*** Available records

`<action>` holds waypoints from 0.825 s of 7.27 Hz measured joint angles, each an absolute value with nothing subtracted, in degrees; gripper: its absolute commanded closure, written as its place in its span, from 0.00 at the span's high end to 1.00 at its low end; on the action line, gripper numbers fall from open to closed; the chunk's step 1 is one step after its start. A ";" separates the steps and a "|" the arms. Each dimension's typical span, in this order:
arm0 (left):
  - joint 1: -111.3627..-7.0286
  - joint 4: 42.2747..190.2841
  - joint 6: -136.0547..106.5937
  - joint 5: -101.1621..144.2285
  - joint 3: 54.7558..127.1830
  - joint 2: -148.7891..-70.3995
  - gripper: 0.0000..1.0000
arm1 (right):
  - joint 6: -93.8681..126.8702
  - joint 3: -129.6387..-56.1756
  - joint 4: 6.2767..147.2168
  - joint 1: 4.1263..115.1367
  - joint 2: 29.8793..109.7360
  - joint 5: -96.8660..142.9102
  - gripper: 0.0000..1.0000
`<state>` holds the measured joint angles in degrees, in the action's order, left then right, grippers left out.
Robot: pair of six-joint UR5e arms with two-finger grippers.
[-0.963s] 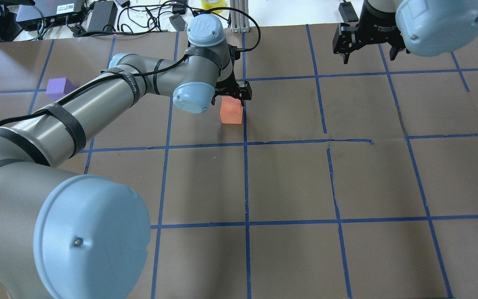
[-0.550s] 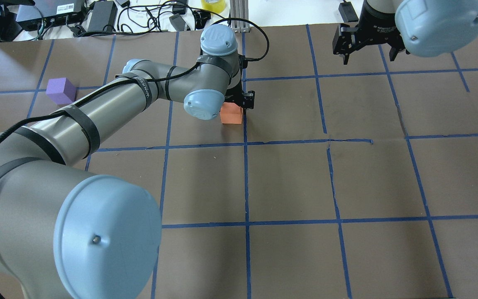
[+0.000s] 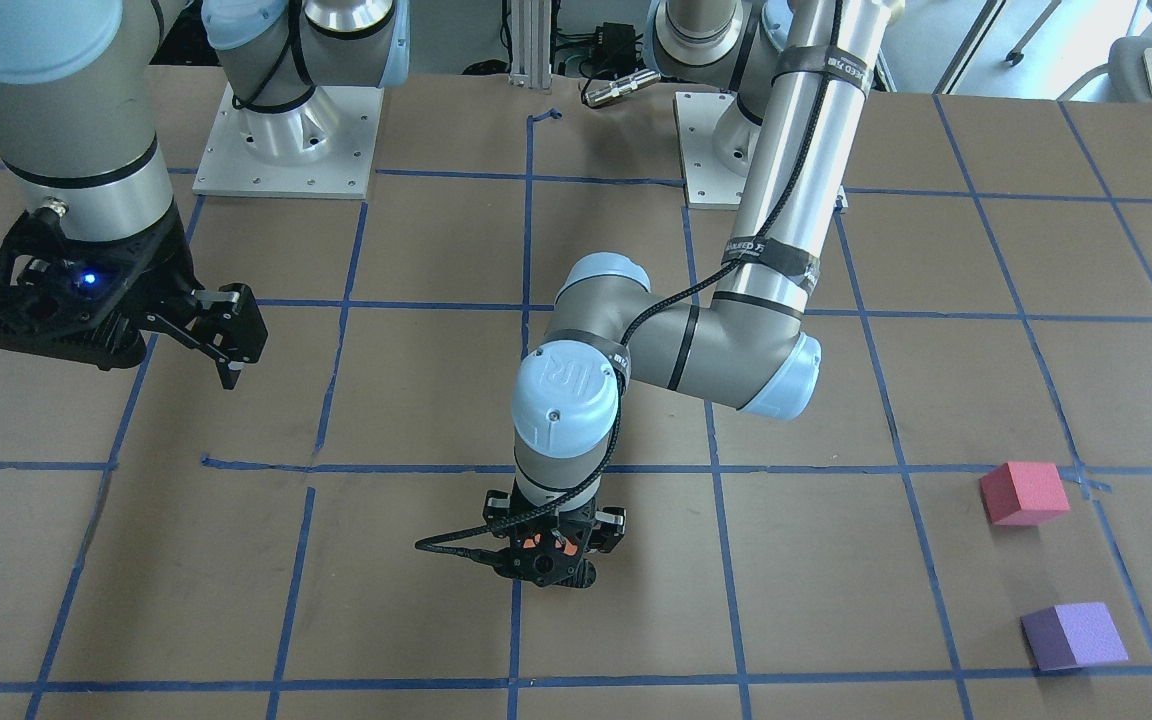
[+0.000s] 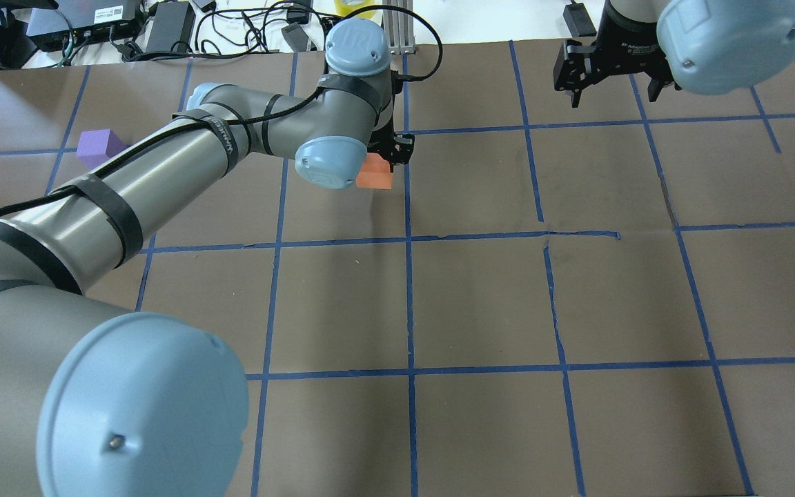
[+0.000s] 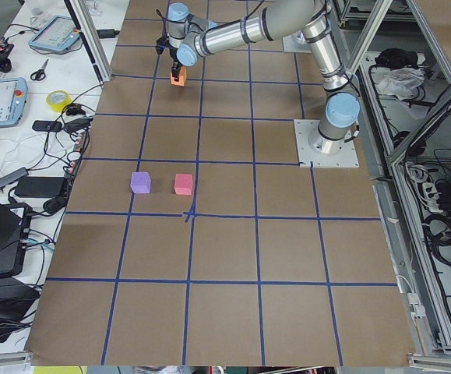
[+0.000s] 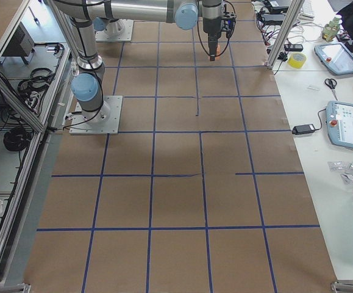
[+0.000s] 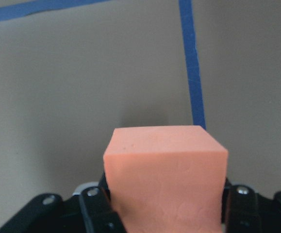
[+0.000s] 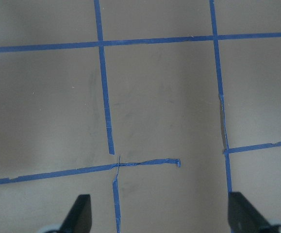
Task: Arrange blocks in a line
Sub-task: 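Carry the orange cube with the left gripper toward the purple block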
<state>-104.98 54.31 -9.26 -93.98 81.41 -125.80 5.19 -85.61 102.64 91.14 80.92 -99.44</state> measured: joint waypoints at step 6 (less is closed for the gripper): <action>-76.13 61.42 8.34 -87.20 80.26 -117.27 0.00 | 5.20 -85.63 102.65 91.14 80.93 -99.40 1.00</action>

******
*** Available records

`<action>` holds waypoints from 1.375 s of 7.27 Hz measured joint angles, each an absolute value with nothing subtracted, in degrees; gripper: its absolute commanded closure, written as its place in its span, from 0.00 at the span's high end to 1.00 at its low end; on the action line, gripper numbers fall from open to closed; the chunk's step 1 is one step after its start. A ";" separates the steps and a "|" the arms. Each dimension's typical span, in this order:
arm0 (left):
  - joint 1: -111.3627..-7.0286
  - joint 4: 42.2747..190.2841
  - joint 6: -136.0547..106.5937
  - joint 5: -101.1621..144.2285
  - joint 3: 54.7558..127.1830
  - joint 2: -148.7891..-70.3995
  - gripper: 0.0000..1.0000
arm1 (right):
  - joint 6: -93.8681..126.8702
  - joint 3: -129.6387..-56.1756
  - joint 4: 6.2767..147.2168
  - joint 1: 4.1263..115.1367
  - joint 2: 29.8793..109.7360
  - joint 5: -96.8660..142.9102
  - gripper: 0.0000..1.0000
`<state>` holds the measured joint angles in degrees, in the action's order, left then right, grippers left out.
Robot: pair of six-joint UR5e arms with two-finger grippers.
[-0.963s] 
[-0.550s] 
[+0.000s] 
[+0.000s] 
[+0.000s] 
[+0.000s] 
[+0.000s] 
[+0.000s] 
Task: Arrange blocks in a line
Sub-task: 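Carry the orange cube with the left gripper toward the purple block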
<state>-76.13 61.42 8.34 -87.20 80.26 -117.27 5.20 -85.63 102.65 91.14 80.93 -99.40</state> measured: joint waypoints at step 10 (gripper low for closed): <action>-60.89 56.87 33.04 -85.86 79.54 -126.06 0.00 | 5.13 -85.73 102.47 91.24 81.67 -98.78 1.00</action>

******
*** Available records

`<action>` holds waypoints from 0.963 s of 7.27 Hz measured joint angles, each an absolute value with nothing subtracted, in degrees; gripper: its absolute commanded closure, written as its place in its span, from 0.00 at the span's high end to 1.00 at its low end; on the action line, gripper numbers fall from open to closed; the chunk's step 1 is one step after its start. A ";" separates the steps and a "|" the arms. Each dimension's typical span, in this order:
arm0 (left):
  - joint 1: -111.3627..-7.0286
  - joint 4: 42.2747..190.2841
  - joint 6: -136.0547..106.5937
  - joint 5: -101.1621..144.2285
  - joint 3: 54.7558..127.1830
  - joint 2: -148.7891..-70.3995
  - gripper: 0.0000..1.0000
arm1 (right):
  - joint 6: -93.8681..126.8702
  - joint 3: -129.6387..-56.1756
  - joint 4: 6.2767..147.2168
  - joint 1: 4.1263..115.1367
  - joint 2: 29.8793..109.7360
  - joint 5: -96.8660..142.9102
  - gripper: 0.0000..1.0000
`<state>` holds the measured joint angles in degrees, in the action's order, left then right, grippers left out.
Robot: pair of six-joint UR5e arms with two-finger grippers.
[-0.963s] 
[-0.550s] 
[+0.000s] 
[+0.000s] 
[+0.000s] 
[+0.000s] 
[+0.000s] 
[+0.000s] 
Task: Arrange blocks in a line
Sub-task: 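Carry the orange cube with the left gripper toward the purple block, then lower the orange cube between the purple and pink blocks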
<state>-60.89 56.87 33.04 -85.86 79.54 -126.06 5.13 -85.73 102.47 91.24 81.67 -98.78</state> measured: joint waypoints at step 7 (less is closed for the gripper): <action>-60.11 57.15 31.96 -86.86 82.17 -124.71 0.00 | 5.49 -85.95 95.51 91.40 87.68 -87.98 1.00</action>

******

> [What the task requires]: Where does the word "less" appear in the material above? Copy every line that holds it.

> [Solution to this problem]:
<state>-104.98 54.31 -9.26 -93.98 81.41 -125.80 5.19 -85.61 102.64 91.14 80.92 -99.44</state> measured: joint waypoints at step 6 (less is closed for the gripper): <action>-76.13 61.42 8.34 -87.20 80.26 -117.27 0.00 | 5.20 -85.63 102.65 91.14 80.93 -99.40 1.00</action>
<state>-60.89 56.87 33.04 -85.86 79.54 -126.06 5.13 -85.73 102.47 91.24 81.67 -98.78</state> measured: joint waypoints at step 7 (less is closed for the gripper): <action>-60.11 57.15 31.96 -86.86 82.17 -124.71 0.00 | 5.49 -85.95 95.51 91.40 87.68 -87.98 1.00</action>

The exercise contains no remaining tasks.